Eight Great Monologues Dealing with Bullying

Part of the beauty and magic of theatre is that we can use drama to give voice to an emotion, challenge or experience we might not otherwise express. Below are eight monologues that center around the idea of bullying in some capacity. Whether it is covering your ears in the shower, imagining you’re a shark, or instructing teddy bears to jump out a window, these dramatic, comedic or darkly comedic monologues show different ways people cope with the effects of bullying.

Most of these monologues can be played by male or female actors, and they range from approximately 1-3 minutes long.

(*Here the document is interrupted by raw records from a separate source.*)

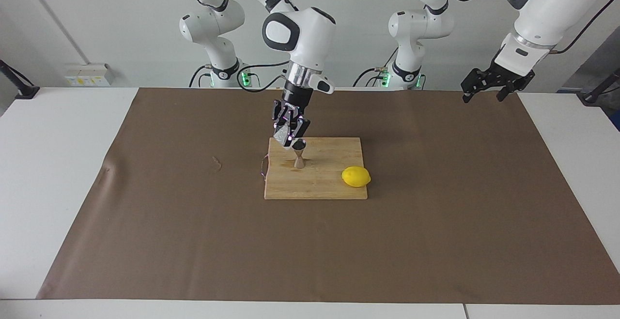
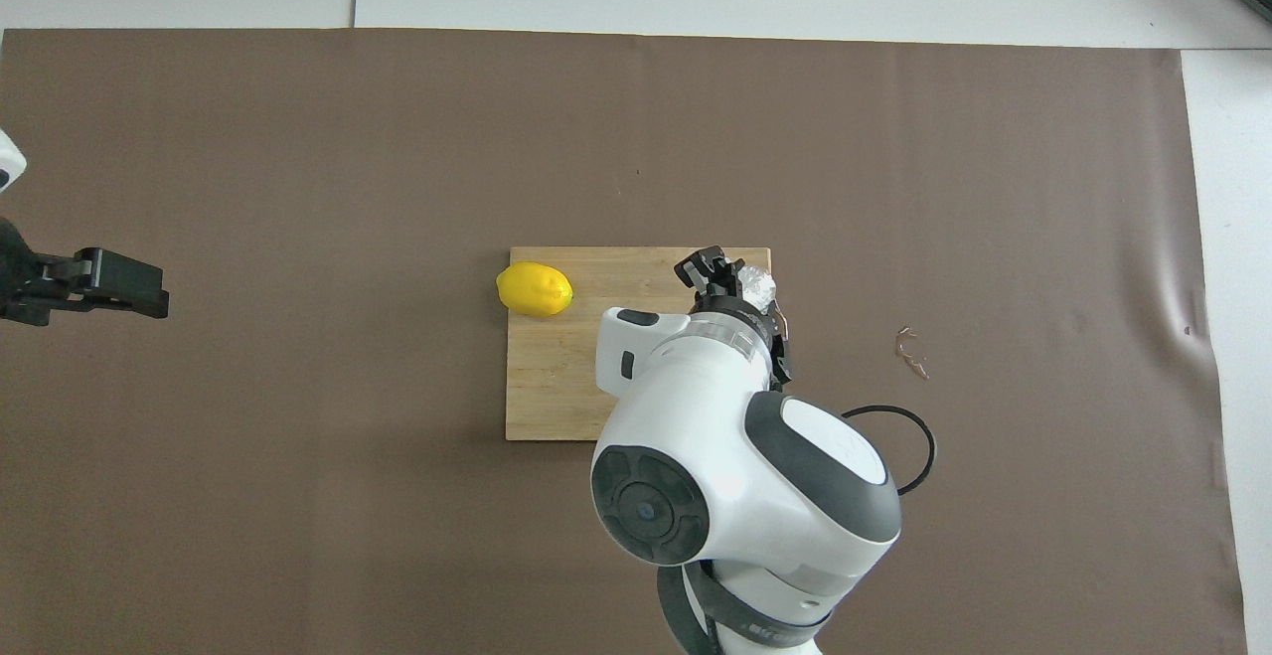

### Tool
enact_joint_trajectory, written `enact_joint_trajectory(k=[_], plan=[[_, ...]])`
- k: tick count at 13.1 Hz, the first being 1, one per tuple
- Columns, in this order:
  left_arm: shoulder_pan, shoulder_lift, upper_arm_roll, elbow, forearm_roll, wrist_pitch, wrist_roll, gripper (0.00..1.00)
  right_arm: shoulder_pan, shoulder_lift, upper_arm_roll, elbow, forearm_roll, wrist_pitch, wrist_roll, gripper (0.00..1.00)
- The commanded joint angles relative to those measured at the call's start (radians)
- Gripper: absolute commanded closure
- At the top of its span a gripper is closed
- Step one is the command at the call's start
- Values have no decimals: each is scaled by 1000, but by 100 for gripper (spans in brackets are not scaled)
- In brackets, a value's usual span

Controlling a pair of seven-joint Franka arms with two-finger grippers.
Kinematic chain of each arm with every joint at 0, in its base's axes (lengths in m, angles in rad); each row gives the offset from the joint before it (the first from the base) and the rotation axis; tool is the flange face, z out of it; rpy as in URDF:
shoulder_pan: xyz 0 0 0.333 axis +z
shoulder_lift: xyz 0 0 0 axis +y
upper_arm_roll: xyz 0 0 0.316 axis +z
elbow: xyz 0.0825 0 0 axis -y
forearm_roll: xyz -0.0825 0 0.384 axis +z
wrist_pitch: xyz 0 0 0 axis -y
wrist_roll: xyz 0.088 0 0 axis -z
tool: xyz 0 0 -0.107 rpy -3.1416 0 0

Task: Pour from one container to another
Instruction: 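Tilt the white cup with the right gripper over the metal cup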

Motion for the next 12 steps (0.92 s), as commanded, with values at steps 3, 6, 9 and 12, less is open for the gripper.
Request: enact_joint_trajectory(k=[3,6,9,12], plan=[[1,-15,-2,-8,17,-11,-2,0,-28,-2,13,0,74,1,16,100],[1,-15,0,-8,17,-11,-2,0,-53,-2,13,2,149,7,16,100],[1,-15,-2,-8,17,-11,-2,0,-54,0,12,0,202,7,17,100],[1,-15,0,-8,17,-11,-2,0,-57,1,12,2,258,9,19,100]])
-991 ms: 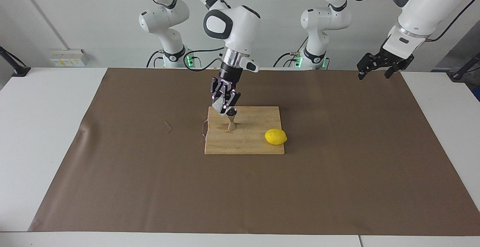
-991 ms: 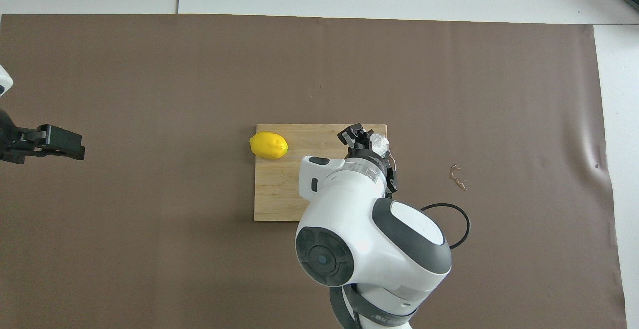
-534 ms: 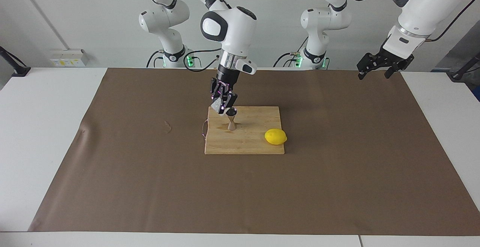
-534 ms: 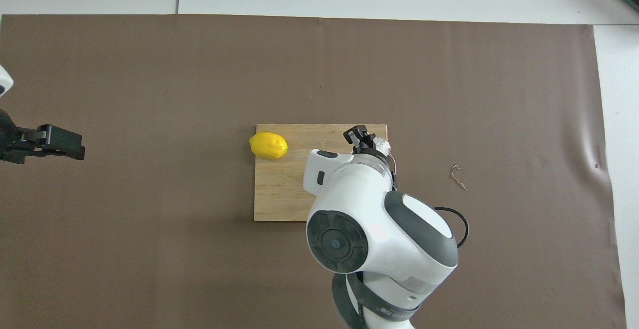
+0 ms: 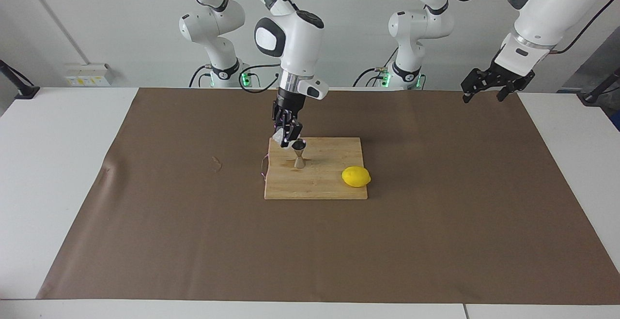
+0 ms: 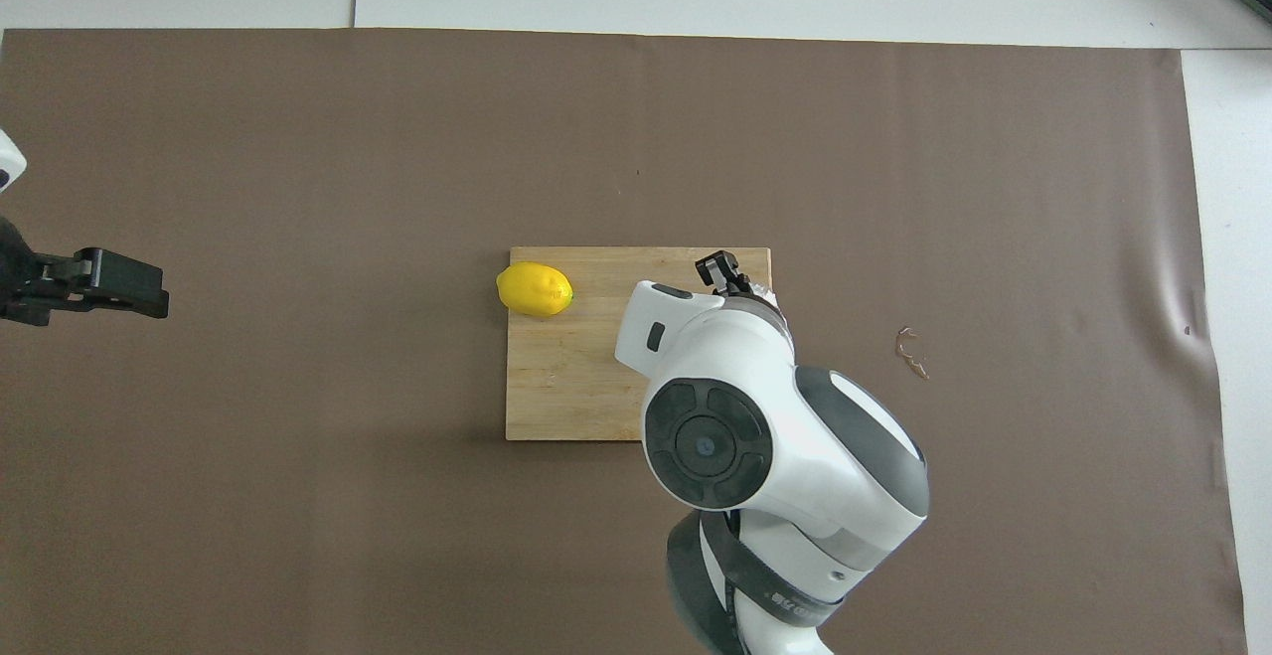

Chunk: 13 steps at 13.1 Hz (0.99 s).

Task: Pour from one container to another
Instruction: 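Tilt the white cup with the right gripper over the metal cup, then carry the white cup with the right gripper back beside the board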

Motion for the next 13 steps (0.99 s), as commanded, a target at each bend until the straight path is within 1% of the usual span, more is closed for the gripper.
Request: enact_joint_trajectory(k=[1,3,5,7,10,13], plan=[[1,-15,0,-8,17,-11,-2,0,-30,2,12,2,67,10,24,100],[1,-15,-2,-8,17,-11,-2,0,-47,1,12,2,91,41,26,100],[1,-15,0,-8,17,-11,-2,0,-51,-1,12,2,144,42,25,100],[1,-15,-2,-8,17,-11,-2,0,-80,-5,12,2,179,42,20,100],[1,-15,0,-8,17,-11,-2,0,-119,-10,12,0,284,42,-4,100],[1,-15,0,-8,17,-11,-2,0,-177,-15,12,-9,403,44,-76,100]])
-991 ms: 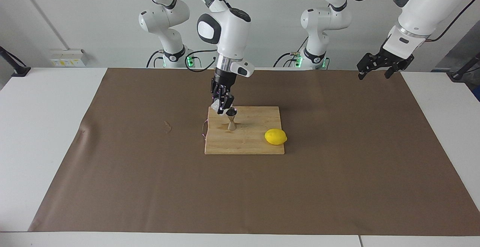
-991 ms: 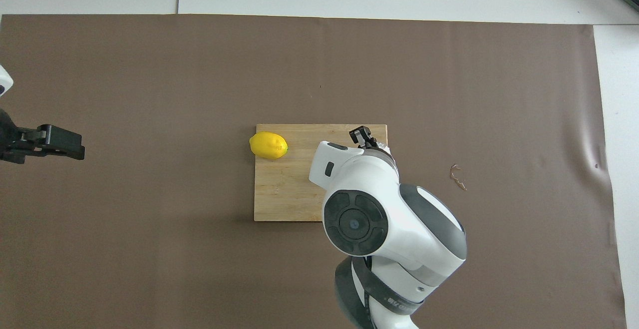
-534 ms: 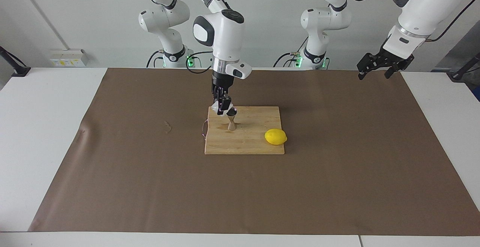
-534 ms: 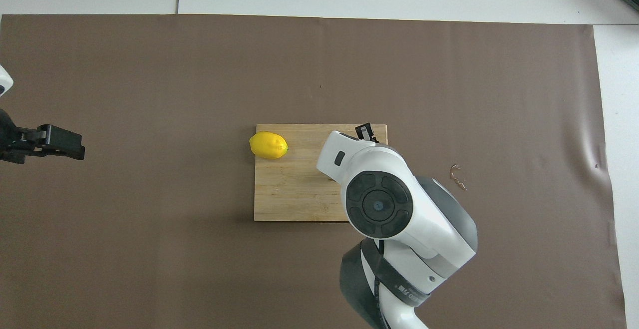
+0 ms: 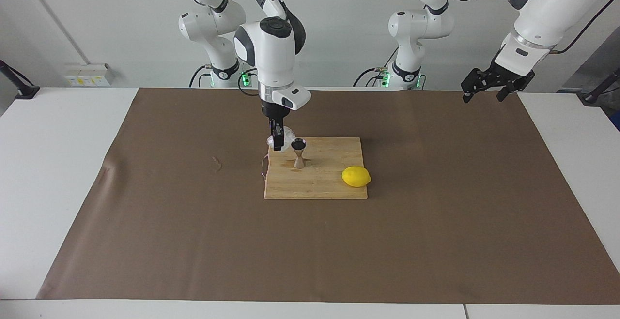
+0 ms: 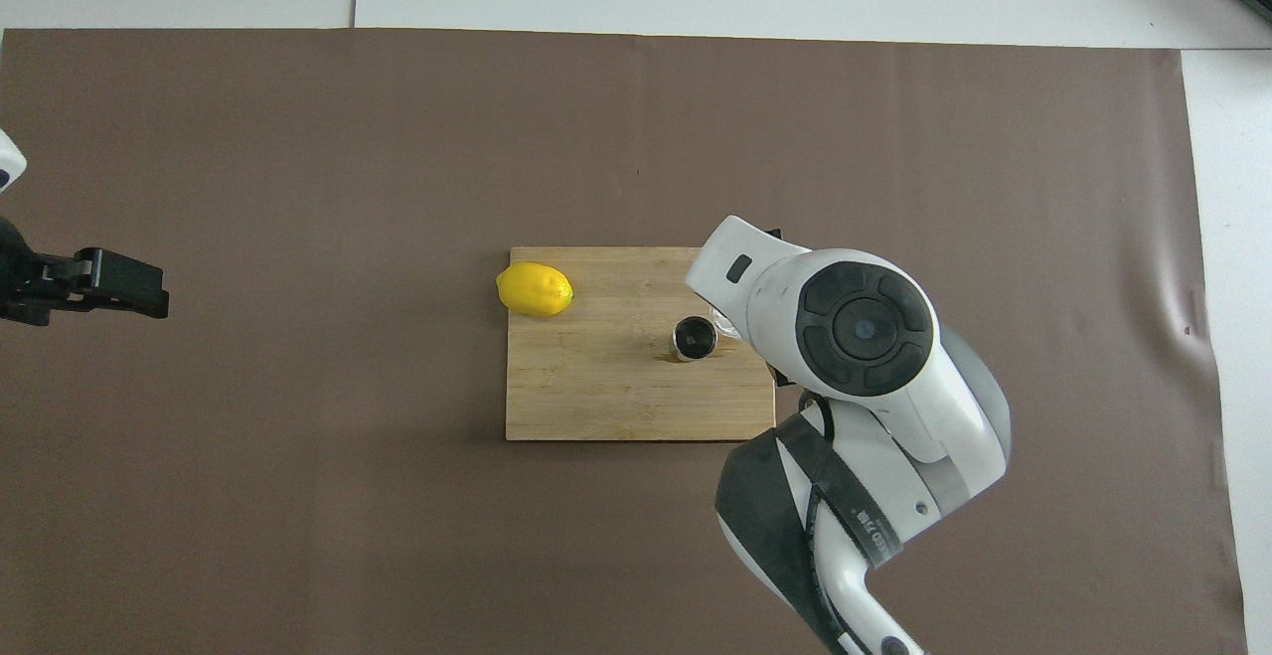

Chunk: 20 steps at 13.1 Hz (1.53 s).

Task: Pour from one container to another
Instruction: 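Carry the white cup with the right gripper back beside the board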

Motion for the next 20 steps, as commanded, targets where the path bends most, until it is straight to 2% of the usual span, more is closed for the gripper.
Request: enact_joint_trajectory(k=[1,8,14,20], plan=[[1,-15,-2,-8,17,-11,-3,0,-70,-14,12,-17,112,17,-86,100],[1,-15,0,-8,17,-11,-2,0,-197,-22,12,-125,399,86,-314,100],[1,-15,-2,-8,17,-11,-3,0,-332,-18,11,-267,728,135,-665,100],[1,-15,-2,-8,17,-11,-2,0,-441,21,11,-327,875,135,-876,100]])
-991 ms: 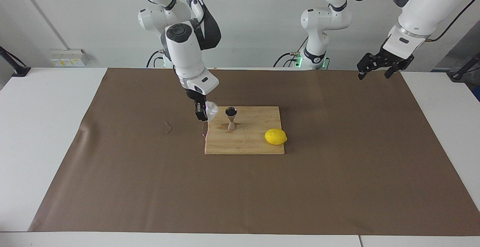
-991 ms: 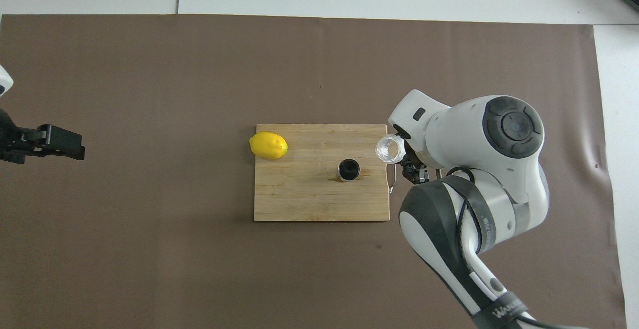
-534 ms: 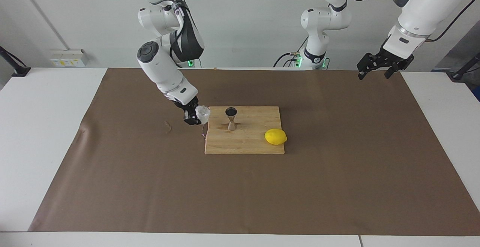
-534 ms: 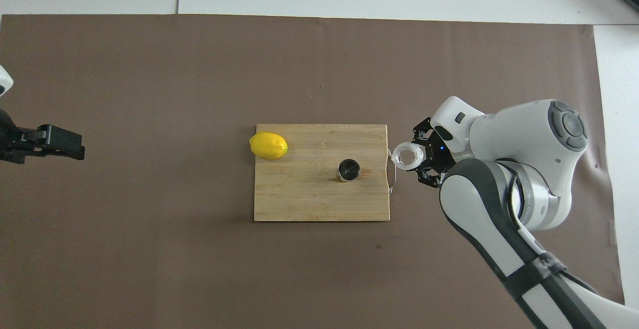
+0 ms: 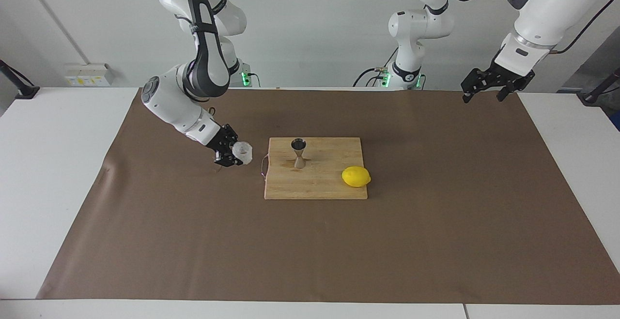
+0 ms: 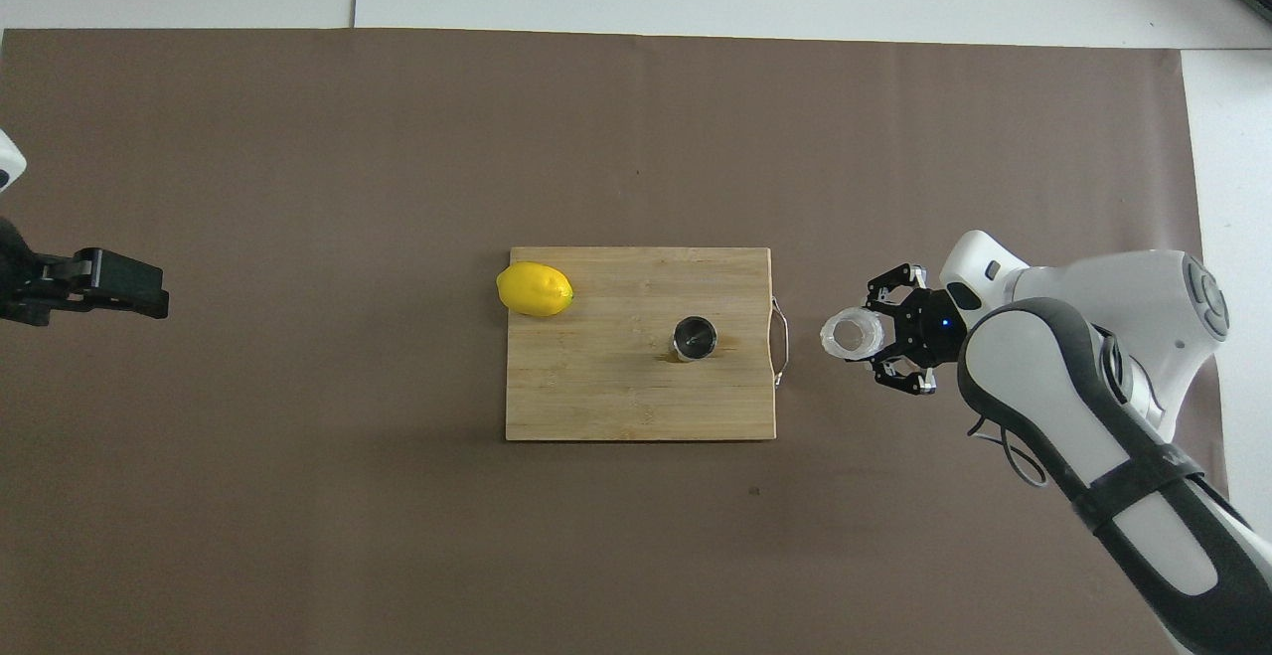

Eight Great Monologues Dealing with Bullying

Abhay and the Banana:
This boy has lost his mother, his father, and now strange men are trying to take away his home. Abhay is young, but he has pride, strength and loyalty, and stands up the way he knows how. This monologue comes from the full-length dramatic play, For My Silent Sisters.
-Drama, teen, young adult, male (or female)

Covering My Ears:
Whatever pain you experience, there are times when you want to cover your ears, and go somewhere else. A great sensory-based monologue as the character feels water covering her face.
-Drama, teen, any age, female (or male)

Purple Banana Nose:
A man with an intellectual disability speaks to a police officer about a robbery he was inadvertently part of. Despite how he has been treated, he does not want to betray his “friends" who have let him take the fall for the crime.
-Drama, teen, any age, male (or female)

I Am a Shark:
A child is bullied at an outing to the beach, but he knows how to call on his strength to endure. He feels no pain. He is a shark. A great sensory-based monologue as the character feels burning sand under his feet
-Drama, children, teen, young adult, male (or female)

No More Mirrors:
A girl has been held against her will and she copes the best way she can. (This powerful monologue makes reference to physical assault and drugs.) This monologue comes from the full-length dramatic play, For My Silent Sisters.
-Drama, teen, young adult, adult, female

No Release:
When we encounter difficult situations, we’re told crying can give us a good release. But what if it doesn’t?
-Drama, teen, any age, female (or male)

March In Line:
This person has been bullied long enough and she is now making a point her community won’t forget.
-Dark Comedy, children, teen, young adult, female (or male)

The Mud Puddle:
This child has literally been pushed into a mud puddle two times already. Enough is enough for this girl standing up to a bully!